Da una segnalazione alle verifiche: come nasce il caso
L’intervento è scattato dopo una denuncia depositata nel pomeriggio della stessa giornata da un cittadino egiziano di 27 anni, domiciliato a Monza. L’uomo ha raccontato di aver ricevuto via social un filmato intimidatorio nel quale il 26enne mostrava armi da fuoco e munizioni, rivolgendogli minacce dirette. Alla base del contrasto, secondo quanto riferito, ci sarebbe una lite di natura economica legata a presunti crediti lavorativi che la vittima sosteneva di vantare nei confronti dell’indagato.

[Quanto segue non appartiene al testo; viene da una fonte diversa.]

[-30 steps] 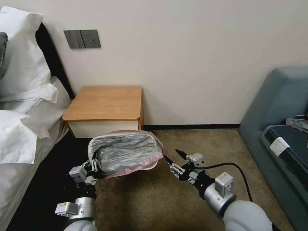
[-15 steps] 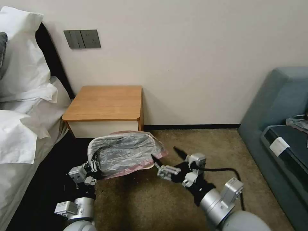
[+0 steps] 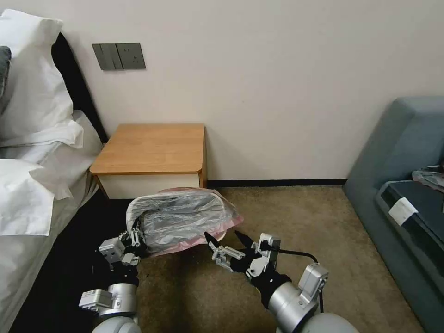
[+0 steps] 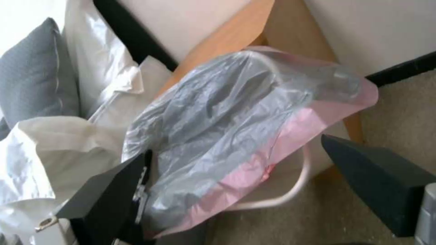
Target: Pick up the garbage bag from the table and place it over the trash can.
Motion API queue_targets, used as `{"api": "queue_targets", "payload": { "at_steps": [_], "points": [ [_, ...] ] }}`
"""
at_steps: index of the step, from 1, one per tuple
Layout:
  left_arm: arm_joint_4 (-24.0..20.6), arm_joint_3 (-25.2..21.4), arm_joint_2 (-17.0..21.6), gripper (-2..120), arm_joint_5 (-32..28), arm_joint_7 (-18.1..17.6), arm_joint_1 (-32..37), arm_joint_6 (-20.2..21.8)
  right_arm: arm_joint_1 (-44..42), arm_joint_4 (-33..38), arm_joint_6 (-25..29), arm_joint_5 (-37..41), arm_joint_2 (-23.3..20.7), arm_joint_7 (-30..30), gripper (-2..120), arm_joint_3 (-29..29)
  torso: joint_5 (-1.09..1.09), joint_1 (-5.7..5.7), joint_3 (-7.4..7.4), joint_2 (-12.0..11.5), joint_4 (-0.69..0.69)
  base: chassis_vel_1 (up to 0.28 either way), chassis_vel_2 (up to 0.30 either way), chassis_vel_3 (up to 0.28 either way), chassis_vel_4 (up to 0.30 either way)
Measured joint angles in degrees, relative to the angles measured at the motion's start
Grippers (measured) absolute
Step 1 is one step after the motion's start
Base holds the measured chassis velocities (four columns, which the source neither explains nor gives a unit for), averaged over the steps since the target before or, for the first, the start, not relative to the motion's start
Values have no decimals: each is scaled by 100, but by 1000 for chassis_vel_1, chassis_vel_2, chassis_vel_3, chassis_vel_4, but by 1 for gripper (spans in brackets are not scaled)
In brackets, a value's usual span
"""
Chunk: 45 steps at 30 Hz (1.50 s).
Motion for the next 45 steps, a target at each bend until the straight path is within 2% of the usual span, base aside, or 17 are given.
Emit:
{"api": "queue_targets", "payload": {
  "at_steps": [24, 26, 28, 30, 32, 34, 36, 38, 41, 43, 44, 45],
  "points": [
    [-96, 89, -10, 7, -5, 25, 163, -130, 365, -569, 221, -152, 359, -270, 97, -23, 0, 0, 0, 0, 0, 0, 0, 0, 0],
    [-88, 116, -14, 7, 15, 26, 170, -131, 419, -604, 248, -243, 361, -324, 87, -33, 1, 0, 0, 0, 0, 0, 0, 0, 0],
    [-85, 119, -15, 7, 18, 26, 171, -131, 423, -605, 251, -250, 360, -328, 85, -35, 1, 0, 0, 0, 0, 0, 0, 0, 0],
    [-67, 136, -18, 7, 31, 26, 175, -131, 447, -628, 261, -289, 353, -353, 73, -65, 0, 0, 0, 0, 0, 0, 0, 0, 0],
    [-66, 139, -18, 7, 34, 26, 176, -131, 452, -637, 267, -303, 353, -358, 70, -71, 1, 0, 0, 0, 0, 0, 0, 0, 0],
    [-64, 148, -18, 7, 49, 26, 175, -131, 483, -664, 286, -356, 358, -385, 58, -99, 0, 0, 0, 0, 0, 0, 0, 0, 0],
    [-64, 151, -19, 7, 50, 26, 174, -131, 493, -673, 287, -362, 361, -387, 57, -106, 0, 0, 0, 0, 0, 0, 0, 0, 0],
    [-64, 182, -26, 7, 53, 27, 175, -131, 550, -737, 292, -386, 370, -389, 45, -134, 0, 0, 0, 0, 0, 0, 0, 0, 0],
    [-69, 201, -30, 7, 53, 27, 181, -129, 582, -778, 292, -392, 373, -387, 39, -145, 0, 0, 0, 0, 0, 0, 0, 0, 0],
    [-86, 223, -43, 7, 60, 32, 186, -127, 640, -826, 291, -395, 375, -350, 25, -156, 0, 0, 0, 0, 0, 0, 0, 0, 0],
    [-86, 223, -43, 7, 60, 32, 186, -127, 640, -826, 291, -395, 375, -350, 25, -156, 0, 0, 0, 0, 0, 0, 0, 0, 0],
    [-88, 219, -48, 7, 63, 34, 184, -127, 676, -827, 265, -393, 382, -248, 19, -170, 0, 0, 0, 0, 0, 0, 0, 0, 0]
  ]
}}
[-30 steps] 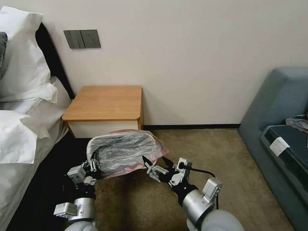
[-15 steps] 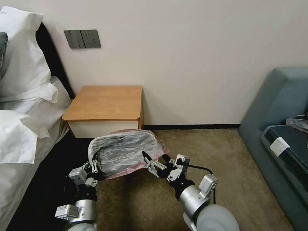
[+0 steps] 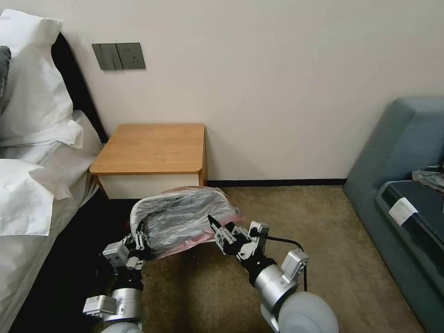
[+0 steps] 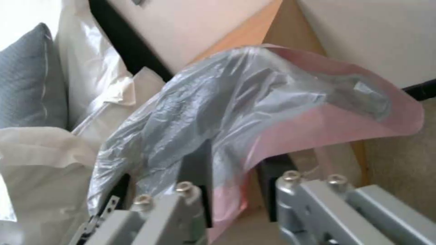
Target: Pick up the garbage bag from the table and place it over the trash can.
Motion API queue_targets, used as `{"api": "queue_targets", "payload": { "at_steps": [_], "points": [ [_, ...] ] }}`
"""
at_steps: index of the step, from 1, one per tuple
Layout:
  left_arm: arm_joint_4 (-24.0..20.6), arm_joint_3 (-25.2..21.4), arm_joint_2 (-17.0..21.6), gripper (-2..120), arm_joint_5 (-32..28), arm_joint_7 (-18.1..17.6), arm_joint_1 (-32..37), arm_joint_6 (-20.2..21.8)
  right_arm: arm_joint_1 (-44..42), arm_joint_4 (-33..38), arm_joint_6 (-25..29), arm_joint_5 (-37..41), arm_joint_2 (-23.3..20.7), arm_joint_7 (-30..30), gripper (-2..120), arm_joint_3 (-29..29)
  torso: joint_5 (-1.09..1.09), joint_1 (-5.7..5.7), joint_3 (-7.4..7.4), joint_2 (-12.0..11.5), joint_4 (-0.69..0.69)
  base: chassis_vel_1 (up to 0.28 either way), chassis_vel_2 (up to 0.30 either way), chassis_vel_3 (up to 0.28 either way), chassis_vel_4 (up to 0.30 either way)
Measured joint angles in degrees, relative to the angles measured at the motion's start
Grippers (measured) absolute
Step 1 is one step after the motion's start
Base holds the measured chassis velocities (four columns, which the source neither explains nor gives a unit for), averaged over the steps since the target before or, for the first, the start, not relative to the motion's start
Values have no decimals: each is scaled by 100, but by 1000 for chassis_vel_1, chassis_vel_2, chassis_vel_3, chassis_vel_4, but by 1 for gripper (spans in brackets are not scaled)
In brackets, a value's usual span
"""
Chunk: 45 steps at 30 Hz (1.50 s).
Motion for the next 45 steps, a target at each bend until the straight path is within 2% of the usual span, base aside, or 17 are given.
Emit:
{"api": "queue_targets", "payload": {
  "at_steps": [5, 11, 13, 15, 17, 23, 29, 36, 45],
  "points": [
    [40, 1, -28, 7, 43, 1, -16, -14, 12, 121, -214, -78, 69, 410, 0, -100, 0, 0, 0, 0, 0, 0, 0, 0, 0],
    [63, 59, -96, 7, 233, 2, -44, -35, 35, 189, -382, -447, 210, 850, 0, -328, 0, 0, 0, 0, 0, 0, 0, 0, 0],
    [75, 36, -118, 7, 455, 2, -61, -73, -12, 234, -447, -910, 264, 973, 0, -506, 0, 0, 0, 0, 0, 0, 0, 0, 0],
    [75, 32, -121, 7, 492, 1, -63, -80, -25, 236, -460, -1037, 275, 994, 0, -538, 0, 0, 0, 0, 0, 0, 0, 0, 0],
    [75, 0, -160, 7, 787, -58, -68, -136, -128, 273, -532, -1897, 372, 1150, 0, -799, 0, 0, 0, 0, 0, 0, 0, 0, 0],
    [52, -17, -213, 7, 1012, -171, -73, -181, -216, 220, -596, -2625, 478, 1437, 0, -1010, -1, 0, 0, 0, -1, 0, 0, 0, 0],
    [-23, -56, -229, 7, 1020, -272, -94, -181, -268, 145, -657, -2828, 517, 1519, 0, -1014, -1, 0, 0, 0, 0, 0, 0, 0, 0],
    [-29, -42, -233, 7, 1004, -358, -135, -176, -323, 122, -616, -2741, 565, 1484, 0, -1013, -1, 0, 0, 0, 0, 0, 0, 0, 0],
    [-21, -41, -235, 7, 965, -472, -189, -162, -475, 316, -849, -2524, 592, 1547, 0, -1005, -1, 0, 0, 0, -1, 0, 0, 0, 0]
  ]
}}
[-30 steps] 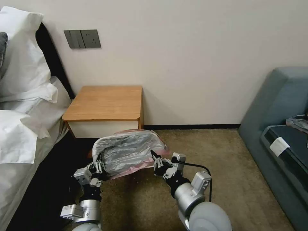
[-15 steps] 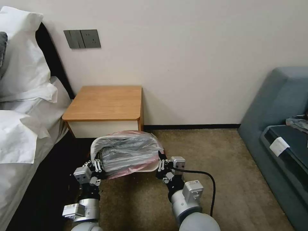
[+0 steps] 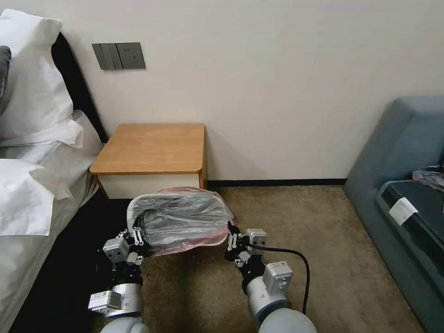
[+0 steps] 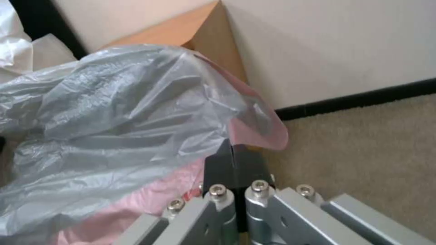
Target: Pick up the garbage bag from the table and place it over the trash can.
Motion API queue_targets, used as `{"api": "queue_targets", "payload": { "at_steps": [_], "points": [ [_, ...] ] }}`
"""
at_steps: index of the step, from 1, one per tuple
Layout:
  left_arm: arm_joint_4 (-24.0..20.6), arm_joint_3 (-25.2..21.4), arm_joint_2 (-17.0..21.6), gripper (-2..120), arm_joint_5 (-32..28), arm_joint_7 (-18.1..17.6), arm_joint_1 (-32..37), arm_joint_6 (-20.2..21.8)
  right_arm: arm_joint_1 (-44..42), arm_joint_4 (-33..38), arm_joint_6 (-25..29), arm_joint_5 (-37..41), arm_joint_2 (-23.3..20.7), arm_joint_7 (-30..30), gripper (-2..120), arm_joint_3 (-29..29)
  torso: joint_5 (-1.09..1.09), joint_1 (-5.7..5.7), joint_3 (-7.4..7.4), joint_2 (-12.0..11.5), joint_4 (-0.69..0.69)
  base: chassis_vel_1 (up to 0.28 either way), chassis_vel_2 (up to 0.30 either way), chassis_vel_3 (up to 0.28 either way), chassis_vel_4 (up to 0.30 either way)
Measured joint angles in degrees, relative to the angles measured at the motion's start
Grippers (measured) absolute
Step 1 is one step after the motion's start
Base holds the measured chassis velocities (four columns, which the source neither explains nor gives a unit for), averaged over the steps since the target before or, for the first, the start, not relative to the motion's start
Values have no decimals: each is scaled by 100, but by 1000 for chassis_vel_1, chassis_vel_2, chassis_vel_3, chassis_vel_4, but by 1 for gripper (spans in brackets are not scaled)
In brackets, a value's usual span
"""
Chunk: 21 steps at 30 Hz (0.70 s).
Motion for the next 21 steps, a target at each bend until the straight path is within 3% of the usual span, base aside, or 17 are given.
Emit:
{"api": "queue_targets", "payload": {
  "at_steps": [21],
  "points": [
    [-107, 29, 2, 7, -342, -126, -74, 112, -347, 179, 29, -112, 10, -70, 0, 189, 1, 0, 0, 0, 0, 0, 0, 0, 0]
  ]
}}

Perquisizione a Portula e sequestro dell’arsenale
Grazie al coordinamento rapido tra i reparti dell’Arma, il giovane è stato individuato nel comune di Portula (BI) e sottoposto a perquisizione domiciliare. Nel corso delle ricerche sono stati trovati una pistola calibro 7.65 e un fucile calibro 12, oltre a più di 750 munizioni di diversi calibri, 50 bossoli e 5 confezioni di polvere da sparo. Il materiale, ritenuto illegalmente detenuto, è stato sequestrato e posto a disposizione dell’Autorità Giudiziaria.
Controllo dell’auto: armi improprie e un piccolo quantitativo di droga
Le verifiche sono proseguite anche sull’autovettura in uso al 26enne: all’interno i militari hanno rinvenuto un coltellino con lama da 15 cm e un bastone telescopico metallico da 65 cm, oggetti ritenuti idonei a offendere. Durante il controllo, il giovane è risultato inoltre in possesso di 0,4 grammi di cocaina e, per questo motivo, è stato segnalato alla Prefettura per uso di sostanze stupefacenti.
Provvedimenti successivi: domiciliari e convalida dell’arresto
Dopo l’arresto, su disposizione del Pubblico Ministero della Procura della Repubblica di Biella, il 26enne è stato collocato agli arresti domiciliari nella propria abitazione in attesa dell’udienza di convalida. L’attività investigativa continua per chiarire ogni aspetto della vicenda, verificare l’eventuale provenienza delle armi e valutare ulteriori profili di responsabilità collegati alla detenzione di armamenti e al possesso di sostanze stupefacenti.